> WORK ITEM: Check every line of the data and copy the ones where "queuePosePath" appears.

> PROVIDED MATERIAL:

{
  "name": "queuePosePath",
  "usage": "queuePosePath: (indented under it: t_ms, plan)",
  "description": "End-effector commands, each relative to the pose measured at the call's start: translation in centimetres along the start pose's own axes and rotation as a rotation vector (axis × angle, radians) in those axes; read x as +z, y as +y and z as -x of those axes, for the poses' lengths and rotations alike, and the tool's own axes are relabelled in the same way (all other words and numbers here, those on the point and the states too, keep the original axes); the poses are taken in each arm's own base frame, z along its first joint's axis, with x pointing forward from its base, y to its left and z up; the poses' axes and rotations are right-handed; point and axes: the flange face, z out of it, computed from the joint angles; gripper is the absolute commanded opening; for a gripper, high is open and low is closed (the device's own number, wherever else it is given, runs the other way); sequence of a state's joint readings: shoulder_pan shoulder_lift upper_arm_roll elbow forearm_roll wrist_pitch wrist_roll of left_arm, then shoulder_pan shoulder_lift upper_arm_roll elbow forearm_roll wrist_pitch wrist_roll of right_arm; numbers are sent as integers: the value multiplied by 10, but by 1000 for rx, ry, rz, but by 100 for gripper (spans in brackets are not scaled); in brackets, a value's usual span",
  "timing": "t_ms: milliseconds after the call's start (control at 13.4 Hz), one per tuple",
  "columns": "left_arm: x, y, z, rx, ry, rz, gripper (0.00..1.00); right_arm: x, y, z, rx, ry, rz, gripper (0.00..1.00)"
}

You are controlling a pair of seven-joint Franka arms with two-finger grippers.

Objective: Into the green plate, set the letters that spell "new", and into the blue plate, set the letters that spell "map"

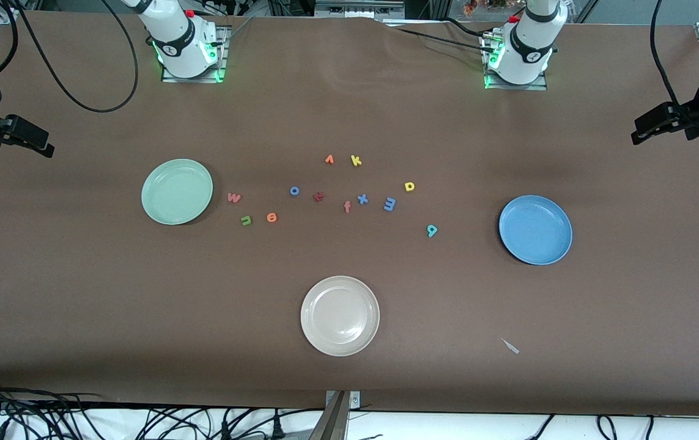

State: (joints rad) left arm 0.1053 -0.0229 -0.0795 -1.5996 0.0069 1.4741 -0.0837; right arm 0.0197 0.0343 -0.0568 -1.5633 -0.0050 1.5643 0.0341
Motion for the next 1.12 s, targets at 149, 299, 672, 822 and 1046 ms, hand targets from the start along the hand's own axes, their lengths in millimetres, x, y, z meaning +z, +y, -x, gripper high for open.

> EXERCISE RESPONSE:
  "name": "queuePosePath",
  "usage": "queuePosePath: (indented under it: t_ms, plan)",

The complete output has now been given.